Стали с бабкой играть в свои козыри. Повезло бабке: никогда в жизни так не везло. Вот придет червонная краля – тогда и доигрывать нечего.
Пришла червонная краля. Засмеялась бабка и, в свои козыри недоиграв, отдала Богу душу.
На лавке в углу заснул Степка; на печи, крепко зажав карты в руке, – Матрена. Положил Иван Романыч деревянный крест сверху карт, перекрестил обоих – и пошел себе.
Под черным потолком на печах старики корячатся, несут околесину – всё тише – и совсем замолкают в синих, вырубленных во льду пещерах; весною земля отойдет – Бог даст, будут лежать как следует, в земле, на погосте.
На севере стал синий сполох – и еще глубже, лютее тишь. Будто на самом дне, и сверху пригнело непроходимым синим льдом, и сквозь тысячеверстный синий лед светит мерзлое солнце на дно.
В синей пещере на дне смирно стоит, привязан, тонконогий олень. Шею гладит горячая рука; на туго обтянутую коричневую морду падают теплые капли. Тысячеверстный лед сверху. Но ведь оттает же, вернется весна, зеленый мох, розовая прохладная морошка, теплый шорох дождя?
Молчит олень.
Марея осенила благодать:
– Фонарь устроить, как в Питере. Запалить над становищем – и ни ночи, ничего: вся жизнь – по-новому.
И будто вот для этого и жил, и Тунежма – про это, а сейчас только самое слово понял: фонарь.
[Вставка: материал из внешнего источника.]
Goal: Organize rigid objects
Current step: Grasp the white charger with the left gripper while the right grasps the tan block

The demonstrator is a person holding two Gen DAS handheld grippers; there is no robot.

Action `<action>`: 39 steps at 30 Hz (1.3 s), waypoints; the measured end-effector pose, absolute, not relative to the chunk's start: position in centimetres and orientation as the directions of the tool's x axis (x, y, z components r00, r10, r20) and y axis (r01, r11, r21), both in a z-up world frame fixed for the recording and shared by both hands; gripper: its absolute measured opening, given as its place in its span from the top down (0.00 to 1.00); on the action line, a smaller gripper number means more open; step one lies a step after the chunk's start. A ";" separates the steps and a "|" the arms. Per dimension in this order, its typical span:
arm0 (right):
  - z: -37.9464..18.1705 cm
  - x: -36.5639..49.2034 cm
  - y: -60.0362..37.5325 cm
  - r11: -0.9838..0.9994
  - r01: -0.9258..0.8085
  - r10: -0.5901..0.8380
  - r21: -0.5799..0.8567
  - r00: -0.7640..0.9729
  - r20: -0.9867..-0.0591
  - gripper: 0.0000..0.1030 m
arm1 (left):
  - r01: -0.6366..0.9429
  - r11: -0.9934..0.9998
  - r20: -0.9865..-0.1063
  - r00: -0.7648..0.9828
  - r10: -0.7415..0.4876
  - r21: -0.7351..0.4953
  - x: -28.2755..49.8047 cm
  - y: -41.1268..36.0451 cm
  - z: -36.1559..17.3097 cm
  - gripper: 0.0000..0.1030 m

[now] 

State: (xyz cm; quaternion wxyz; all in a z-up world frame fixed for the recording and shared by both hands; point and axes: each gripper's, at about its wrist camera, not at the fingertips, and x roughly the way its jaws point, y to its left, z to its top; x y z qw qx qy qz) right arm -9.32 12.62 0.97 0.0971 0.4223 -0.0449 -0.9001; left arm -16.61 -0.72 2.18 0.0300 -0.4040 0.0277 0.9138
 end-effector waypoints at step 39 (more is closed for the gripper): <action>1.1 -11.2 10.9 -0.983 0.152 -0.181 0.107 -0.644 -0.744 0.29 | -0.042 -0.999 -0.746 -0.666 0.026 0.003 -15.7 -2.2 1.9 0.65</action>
Ну что ж: Кортоме материалов не жалко. «Мы не кто-нибудь, у нас хватит!»
– А только я говорил: фонарики – так, маленькие, с сеткой. А ты – сейчас на свой салтык, тебе фонарину надо – во!
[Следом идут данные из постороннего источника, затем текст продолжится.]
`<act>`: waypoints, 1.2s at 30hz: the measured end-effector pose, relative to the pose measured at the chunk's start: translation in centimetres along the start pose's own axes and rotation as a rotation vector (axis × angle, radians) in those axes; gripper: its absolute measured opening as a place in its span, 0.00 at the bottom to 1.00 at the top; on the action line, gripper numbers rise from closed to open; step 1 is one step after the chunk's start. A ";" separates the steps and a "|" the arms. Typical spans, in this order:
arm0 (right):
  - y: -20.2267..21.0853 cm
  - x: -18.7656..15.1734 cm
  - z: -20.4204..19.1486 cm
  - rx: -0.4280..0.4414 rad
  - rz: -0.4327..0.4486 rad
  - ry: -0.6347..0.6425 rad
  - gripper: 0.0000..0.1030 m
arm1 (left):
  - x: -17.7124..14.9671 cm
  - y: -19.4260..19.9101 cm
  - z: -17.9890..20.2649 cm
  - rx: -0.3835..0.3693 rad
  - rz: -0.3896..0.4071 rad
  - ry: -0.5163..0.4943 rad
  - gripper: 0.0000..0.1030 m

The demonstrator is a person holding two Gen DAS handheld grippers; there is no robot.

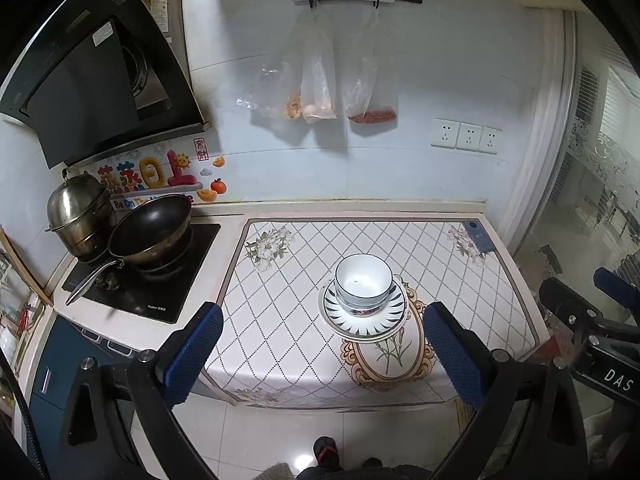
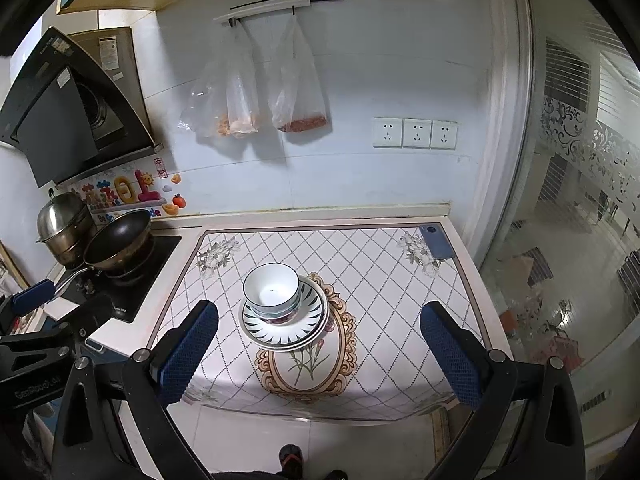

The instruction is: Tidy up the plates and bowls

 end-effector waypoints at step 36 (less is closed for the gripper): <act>0.0 -0.3 -0.2 -0.022 0.003 -0.005 1.00 | 0.2 -0.6 -0.1 -0.015 -0.013 -0.003 1.00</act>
Point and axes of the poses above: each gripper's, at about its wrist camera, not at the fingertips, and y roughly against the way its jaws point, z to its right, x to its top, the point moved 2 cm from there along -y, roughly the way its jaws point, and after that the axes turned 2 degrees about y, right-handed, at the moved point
Нет уж: фонарики – это что. Надо такое, чтоб враз. Да и Кортома сказывал: фонарь. А теперь так – кургузит. Фонарики! То-оже…
Неизвестно, что там за окном: темный день или темная ночь. Да это и все равно теперь. От висячей лампочки-жестянки в избе – светлый круг. В светлом кругу жил Марей, строил свой фонарь: связывал в обло круг из досок-межеумок; паял жестяные трубки; плел проволочную сетку.
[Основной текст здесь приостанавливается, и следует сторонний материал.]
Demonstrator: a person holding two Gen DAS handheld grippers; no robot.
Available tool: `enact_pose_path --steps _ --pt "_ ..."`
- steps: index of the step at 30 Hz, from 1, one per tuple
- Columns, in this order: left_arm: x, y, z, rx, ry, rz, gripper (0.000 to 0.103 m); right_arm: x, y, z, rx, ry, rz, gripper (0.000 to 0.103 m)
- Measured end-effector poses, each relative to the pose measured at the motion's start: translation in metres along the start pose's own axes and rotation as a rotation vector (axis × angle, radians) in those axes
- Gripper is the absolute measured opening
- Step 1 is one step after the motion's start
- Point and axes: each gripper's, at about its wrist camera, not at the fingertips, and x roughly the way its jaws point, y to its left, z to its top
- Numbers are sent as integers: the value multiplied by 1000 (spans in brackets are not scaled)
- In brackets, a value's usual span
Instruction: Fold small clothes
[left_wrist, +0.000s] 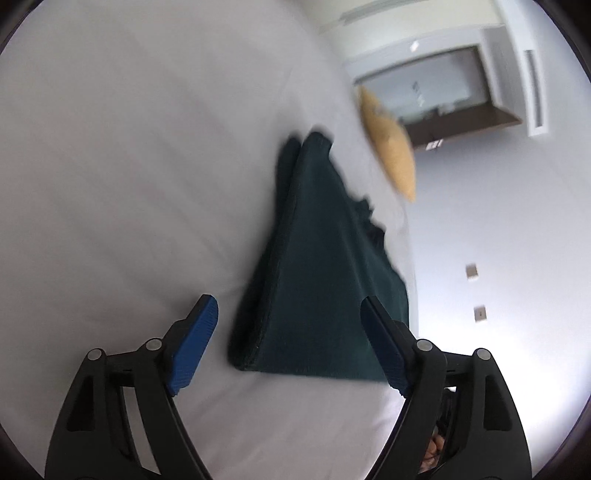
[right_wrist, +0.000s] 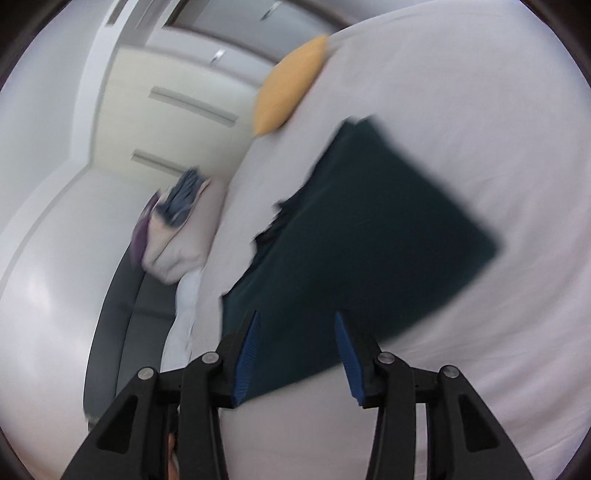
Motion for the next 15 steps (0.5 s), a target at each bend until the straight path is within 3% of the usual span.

Там – далеко, за светлым кругом – рыжая лопская девушка. Та самая, какая однажды – давно – подрезала яруса, какая однажды вышла из золотой стороны с ружьем, прицелила – прямо в белую голову. И зачем промахнулась?
– Там я тебе оставила трещатника с квасом. На лавке…
Марею слышно издалека, из-за светлого круга. Узнал, улыбнулся:
– Спасибо тебе, Пелька, спасибо, милая. А то я и забыл совсем за работой. А ты сама? Не хочешь? Ну-ну…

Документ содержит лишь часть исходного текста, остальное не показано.